O estudo liderado por Emma Hodcrof, geneticista da Universidade de Basileia (Suíça), mostra como uma variante do coronavírus, identificada pelo acrônimo 20A.EU1, está se espalhando com a segunda onda da Covid-19 na Europa. Nos últimos dois meses, a nova cepa representou cerca de 90% das novas infecções na Espanha, por exempço, de acordo com a pesquisa realizada por sete pesquisadores com o apoio de instituições científicas do setor público suíço e espanhol.
A nova cepa é responsável por 40% a 70% dos novos casos na Suíça, Irlanda e Reino Unido em setembro. Também é prevalente na Noruega, Letônia, Holanda e França. Os cientistas não falaram sobre outros países europeus porque poucas sequências genéticas recentes estão disponíveis.
O estudo, que ainda não foi publicado em periódico revisado por pares, sugere que pessoas que voltaram de férias na Espanha desempenharam um papel fundamental na transmissão do vírus pela Europa. Essa é uma possibilidade que levanta indagações sobre se a segunda onda que está varrendo o continente poderia ter sido reduzida com uma melhor triagem em aeroportos e outros centros de transporte.
— A partir da disseminação da 20A.EU1, parece claro que as medidas (de prevenção contra o coronavírus) em vigor muitas vezes não eram suficientes para interromper a transmissão das variantes introduzidas neste verão — afirmou Emma Hodcroft.

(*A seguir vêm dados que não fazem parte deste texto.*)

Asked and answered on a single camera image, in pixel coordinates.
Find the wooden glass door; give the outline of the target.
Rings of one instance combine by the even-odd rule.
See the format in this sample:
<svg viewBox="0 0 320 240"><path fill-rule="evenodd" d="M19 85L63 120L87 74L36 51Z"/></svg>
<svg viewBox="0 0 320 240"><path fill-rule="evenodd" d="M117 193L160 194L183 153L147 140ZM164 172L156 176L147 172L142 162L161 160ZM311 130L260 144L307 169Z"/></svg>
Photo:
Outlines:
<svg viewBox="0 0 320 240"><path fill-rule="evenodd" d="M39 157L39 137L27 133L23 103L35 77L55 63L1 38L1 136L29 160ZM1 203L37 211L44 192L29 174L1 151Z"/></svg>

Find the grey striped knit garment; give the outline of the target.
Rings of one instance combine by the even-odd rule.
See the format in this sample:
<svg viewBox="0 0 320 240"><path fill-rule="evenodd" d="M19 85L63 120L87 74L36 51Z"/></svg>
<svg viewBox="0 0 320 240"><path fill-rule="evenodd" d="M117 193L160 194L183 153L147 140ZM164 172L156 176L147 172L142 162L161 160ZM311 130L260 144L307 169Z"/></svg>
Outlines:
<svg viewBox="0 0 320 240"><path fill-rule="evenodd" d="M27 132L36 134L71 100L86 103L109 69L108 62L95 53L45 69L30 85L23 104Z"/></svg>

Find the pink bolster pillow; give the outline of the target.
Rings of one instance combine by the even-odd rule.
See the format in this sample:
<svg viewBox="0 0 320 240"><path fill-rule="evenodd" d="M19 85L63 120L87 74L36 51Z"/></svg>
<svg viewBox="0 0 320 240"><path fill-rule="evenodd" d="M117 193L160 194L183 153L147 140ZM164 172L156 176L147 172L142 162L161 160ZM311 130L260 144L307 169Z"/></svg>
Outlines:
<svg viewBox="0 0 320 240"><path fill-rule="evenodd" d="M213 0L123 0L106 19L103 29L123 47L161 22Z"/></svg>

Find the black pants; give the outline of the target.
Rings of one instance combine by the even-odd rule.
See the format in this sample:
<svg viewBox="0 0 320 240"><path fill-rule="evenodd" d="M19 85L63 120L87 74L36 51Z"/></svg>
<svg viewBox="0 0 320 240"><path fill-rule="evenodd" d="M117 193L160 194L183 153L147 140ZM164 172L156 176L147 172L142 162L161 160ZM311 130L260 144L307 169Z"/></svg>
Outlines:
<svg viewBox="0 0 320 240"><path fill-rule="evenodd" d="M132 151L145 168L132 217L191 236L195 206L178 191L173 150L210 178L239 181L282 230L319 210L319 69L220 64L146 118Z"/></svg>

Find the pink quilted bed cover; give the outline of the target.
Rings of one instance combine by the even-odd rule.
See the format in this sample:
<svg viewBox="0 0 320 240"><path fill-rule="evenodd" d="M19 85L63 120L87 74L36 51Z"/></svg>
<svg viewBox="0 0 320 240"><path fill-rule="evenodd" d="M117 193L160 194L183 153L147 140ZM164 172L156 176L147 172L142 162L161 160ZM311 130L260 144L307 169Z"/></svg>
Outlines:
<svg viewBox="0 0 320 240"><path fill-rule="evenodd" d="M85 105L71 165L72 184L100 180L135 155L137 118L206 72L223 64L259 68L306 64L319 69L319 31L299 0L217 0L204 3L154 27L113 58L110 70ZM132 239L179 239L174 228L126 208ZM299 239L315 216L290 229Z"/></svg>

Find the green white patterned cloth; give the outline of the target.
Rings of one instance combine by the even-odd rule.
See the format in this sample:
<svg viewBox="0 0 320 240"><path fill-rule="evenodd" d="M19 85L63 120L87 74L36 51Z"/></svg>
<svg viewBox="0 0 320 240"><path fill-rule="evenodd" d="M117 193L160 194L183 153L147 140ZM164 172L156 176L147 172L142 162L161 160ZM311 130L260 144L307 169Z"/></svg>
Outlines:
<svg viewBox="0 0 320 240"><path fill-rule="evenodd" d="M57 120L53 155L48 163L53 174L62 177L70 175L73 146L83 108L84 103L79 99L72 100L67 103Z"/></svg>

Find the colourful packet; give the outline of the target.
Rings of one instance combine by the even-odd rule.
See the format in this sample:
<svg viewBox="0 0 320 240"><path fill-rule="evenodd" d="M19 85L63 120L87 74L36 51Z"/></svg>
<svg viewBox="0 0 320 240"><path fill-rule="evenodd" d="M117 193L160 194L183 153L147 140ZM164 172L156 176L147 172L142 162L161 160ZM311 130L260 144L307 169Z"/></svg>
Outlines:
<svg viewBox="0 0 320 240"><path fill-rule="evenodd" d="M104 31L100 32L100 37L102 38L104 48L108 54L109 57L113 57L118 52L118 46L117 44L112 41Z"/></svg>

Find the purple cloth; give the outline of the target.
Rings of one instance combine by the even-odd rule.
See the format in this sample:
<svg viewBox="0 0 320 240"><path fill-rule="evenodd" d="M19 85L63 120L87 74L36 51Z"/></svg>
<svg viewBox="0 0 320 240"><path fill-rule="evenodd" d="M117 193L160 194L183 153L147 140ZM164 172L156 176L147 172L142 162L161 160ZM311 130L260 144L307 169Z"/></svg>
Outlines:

Cada variante do vírus tem sua própria assinatura genética, por isso ela pode ser rastreada até o local de origem. As equipes científicas na Suíça e na Espanha estão examinando o comportamento da nova cepa para determinar se ela pode ser mais letal ou infecciosa do que outras. Mas nenhuma conclusão sobre o tema foi publicada no estudo.
Evolução natural
De acordo com o jornal britânico, Emma Hodcroft enfatizou que não há “nenhuma evidência de que a propagação (rápida) da variante se deva a uma mutação que aumente a transmissão ou impacte o resultado clínico”. Mas ressaltou que a 20A.EU1 era diferente de qualquer versão do Sars-Cov-2 que ela havia encontrado antes. Os cientistas observaram seis diferenças na nova cepa em relação às demais.
— Não vi nenhuma variante com esse tipo de dinâmica desde que comecei a observar sequências genômicas de coronavírus na Europa — disse Hodcroft ao Financial Times.
Os cientistas estão trabalhando com laboratórios de virologia para descobrir se a 20A.EU1 carrega uma mutação específica na proteína spike (espícula), que o vírus usa para entrar nas células humanas, capaz de alterar seu comportamento.
As mutações são mudanças nas “letras” do código genético do vírus, que podem se agrupar em novas variantes e cepas. Já havia sido identificada uma mutação no Sars-Cov-2, chamada D614G, que cientistas acreditam tornar o vírus mais infeccioso.
— Precisamos de mais estudos para encontrar mutações que atingiram alta frequência na população e, em seguida, fazer a engenharia reversa para ver se elas tornam o vírus mais transmissível — disse ao jornal britânico Joseph Fauver, epidemiologista genético da Universidade de Yale que não esteve envolvido na pesquisa.
Para Maurício Lacerda, professor da virologia da Faculdade de Medicina de São José do Rio Preto, não há motivos para se preocupar com a descoberta:
— Isso não é nada mais do que a evolução natural de uma epidemia viral. Os vírus são os que mais sofrem mutações, principalmente os de RNA, como os coronavírus.
Para os especialistas, a falta ou a má implementação de medidas de controle provoca muito mais impacto na propagação do vírus do que a genética do microrganismo.
— A Europa está pagando um preço alto pela liberação das fronteiras durante o verão europeu. Nós do Brasil devemos aprender com a experiência da Europa, pois o nosso verão está chegando — alerta Lacerda.